A typical example of Romanian architecture from the later 18th century, the church has an exterior divided by a horizontal stone border. There are arches below, while above sit five medallion icons: Saints Peter and Paul on the sides, and the three patron saints in the center. Unusually, the latter are square in shape. The painting is largely original, from 1763. Half the portico depicts a blessing Infant Jesus in mural form, surrounded by ten medallions of apostles and by the Four Evangelists. The arches are painted with five faces of saints, while plant motifs emphasize the folk influence. The main subject of the other half is John the Baptist; the Last Judgment is also shown. Lower down, there are portraits of the two Paraskevis.

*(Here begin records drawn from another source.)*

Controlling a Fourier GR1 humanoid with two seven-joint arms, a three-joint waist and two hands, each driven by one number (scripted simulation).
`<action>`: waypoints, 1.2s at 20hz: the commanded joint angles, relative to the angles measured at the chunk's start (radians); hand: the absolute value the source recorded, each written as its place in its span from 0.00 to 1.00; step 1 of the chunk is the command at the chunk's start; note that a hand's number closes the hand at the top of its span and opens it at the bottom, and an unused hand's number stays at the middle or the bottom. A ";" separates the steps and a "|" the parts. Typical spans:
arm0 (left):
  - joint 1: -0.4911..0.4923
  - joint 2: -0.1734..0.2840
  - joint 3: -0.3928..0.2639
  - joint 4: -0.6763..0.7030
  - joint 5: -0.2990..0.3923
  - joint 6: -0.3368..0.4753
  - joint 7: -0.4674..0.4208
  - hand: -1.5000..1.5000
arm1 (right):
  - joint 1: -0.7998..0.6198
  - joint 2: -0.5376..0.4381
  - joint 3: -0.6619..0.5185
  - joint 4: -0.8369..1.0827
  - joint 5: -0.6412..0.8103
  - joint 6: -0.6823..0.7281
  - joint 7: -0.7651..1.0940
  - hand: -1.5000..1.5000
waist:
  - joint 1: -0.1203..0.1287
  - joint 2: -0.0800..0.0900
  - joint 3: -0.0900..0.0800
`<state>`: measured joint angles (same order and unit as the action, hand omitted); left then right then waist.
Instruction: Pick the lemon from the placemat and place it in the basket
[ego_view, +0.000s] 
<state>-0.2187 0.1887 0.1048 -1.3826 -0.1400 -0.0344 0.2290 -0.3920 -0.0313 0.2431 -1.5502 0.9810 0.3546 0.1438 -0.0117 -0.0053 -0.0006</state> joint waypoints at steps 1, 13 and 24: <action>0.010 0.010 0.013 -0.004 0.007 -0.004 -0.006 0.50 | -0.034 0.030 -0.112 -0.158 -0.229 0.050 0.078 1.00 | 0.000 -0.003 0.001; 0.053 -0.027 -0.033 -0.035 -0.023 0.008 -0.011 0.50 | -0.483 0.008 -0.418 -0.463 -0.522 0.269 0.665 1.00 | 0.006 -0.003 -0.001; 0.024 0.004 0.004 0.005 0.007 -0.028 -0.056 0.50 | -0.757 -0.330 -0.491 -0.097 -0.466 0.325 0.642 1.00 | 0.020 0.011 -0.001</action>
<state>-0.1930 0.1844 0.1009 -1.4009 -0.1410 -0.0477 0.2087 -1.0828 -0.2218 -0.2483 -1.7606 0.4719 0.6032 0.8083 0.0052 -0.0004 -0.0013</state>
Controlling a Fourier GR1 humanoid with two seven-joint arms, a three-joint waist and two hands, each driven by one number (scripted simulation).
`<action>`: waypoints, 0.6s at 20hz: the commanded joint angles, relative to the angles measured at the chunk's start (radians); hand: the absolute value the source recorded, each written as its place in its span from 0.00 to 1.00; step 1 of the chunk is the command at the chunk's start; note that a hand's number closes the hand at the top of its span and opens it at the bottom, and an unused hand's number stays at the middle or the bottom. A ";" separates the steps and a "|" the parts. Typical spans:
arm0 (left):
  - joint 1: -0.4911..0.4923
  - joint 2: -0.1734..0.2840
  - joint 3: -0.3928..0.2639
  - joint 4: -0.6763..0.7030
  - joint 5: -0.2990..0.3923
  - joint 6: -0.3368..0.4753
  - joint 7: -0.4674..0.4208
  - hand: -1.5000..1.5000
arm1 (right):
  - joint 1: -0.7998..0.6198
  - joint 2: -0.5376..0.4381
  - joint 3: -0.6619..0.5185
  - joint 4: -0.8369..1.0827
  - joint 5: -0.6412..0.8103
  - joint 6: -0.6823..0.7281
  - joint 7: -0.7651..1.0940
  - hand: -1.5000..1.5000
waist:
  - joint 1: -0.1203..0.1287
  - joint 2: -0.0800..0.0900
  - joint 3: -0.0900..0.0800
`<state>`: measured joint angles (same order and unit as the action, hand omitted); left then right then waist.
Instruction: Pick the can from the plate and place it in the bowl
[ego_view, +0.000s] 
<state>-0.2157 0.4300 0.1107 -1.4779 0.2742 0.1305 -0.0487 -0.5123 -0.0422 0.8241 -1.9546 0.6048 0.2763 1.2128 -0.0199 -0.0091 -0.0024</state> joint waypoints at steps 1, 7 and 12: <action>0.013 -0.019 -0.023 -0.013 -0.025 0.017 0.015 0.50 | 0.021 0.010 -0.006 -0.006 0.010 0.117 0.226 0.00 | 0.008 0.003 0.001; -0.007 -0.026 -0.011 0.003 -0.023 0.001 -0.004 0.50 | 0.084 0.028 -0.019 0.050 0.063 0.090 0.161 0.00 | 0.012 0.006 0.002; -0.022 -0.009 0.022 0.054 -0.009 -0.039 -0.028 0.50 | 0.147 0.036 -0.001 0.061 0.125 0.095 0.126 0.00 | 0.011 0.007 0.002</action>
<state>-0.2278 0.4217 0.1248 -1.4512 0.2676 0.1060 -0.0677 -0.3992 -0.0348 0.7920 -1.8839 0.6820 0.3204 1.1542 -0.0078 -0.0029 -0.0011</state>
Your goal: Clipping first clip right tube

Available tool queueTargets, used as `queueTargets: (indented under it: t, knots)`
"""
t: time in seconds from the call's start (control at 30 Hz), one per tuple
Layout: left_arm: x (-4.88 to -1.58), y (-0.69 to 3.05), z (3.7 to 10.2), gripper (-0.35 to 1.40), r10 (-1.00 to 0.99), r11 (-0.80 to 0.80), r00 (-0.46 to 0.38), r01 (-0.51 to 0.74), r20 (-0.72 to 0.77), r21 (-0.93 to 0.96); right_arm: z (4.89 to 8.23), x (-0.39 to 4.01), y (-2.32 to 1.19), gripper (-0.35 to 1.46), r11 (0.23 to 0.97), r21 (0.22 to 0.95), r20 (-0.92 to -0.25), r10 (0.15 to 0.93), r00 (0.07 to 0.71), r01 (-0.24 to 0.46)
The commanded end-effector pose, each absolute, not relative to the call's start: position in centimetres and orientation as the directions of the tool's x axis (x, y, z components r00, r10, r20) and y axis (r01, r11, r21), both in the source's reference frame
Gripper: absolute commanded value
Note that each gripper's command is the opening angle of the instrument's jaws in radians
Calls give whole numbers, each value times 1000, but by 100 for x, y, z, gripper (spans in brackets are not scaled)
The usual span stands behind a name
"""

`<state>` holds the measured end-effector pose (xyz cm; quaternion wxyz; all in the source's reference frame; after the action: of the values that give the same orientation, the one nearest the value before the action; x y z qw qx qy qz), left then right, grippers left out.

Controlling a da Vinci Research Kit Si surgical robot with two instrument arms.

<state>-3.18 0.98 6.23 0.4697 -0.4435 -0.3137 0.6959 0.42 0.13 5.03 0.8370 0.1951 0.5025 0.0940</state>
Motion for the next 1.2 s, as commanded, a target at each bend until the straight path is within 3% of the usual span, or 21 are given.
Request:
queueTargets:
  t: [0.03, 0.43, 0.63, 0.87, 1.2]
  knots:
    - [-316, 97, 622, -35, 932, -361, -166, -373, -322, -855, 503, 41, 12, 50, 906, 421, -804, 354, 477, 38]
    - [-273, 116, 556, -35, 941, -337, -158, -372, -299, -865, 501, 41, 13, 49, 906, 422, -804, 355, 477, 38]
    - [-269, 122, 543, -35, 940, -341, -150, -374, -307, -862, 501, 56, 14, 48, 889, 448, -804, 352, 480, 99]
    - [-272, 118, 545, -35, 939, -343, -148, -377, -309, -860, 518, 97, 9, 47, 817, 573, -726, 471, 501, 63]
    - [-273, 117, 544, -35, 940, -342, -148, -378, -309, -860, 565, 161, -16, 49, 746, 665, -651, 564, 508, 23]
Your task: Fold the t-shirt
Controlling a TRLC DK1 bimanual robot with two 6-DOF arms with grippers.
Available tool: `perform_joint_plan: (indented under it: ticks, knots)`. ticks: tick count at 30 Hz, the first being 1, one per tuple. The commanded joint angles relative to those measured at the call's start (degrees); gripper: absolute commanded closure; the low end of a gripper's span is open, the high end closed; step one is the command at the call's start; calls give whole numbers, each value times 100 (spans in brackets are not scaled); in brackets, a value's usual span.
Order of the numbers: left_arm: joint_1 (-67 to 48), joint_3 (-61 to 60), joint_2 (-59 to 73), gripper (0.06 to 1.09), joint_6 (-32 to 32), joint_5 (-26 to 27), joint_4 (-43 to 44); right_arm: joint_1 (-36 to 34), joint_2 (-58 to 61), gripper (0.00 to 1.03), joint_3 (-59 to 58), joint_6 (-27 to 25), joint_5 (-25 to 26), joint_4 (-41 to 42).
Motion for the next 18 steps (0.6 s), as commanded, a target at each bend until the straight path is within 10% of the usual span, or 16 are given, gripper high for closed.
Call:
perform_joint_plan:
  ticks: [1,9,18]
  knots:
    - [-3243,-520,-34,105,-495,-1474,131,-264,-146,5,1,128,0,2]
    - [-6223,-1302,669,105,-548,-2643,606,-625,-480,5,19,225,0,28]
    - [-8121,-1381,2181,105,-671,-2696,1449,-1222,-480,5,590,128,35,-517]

In the vestibule, subjects include the Virgin Mary with Jesus and canonized monks. The main themes of the nave paintings are the miracles of Jesus and the Passion. Done in Byzantine style, it reflects the abundant ornamentation popular during the Phanariote era. The unknown artist of 1763 was talented, introducing personal elements, creating memorable portraits with distinct expressions, rich colors and a variety of nuances. The iconostasis and royal doors are carved in wood. The patron saints' icon, from 1833, shows Saint Anne in the center and the Paraskevis on either side.

Two large silver icons depicting Jesus and Mary were brought from the chapel of Dionisie Lupu. There are two imperial seats, one for the Patriarch and one for the King, carved in rosewood in the Horezu area. A mulberry tree dating to the early 18th century grows in the churchyard. The church is listed as a historic monument by Romania's Ministry of Culture and Religious Affairs.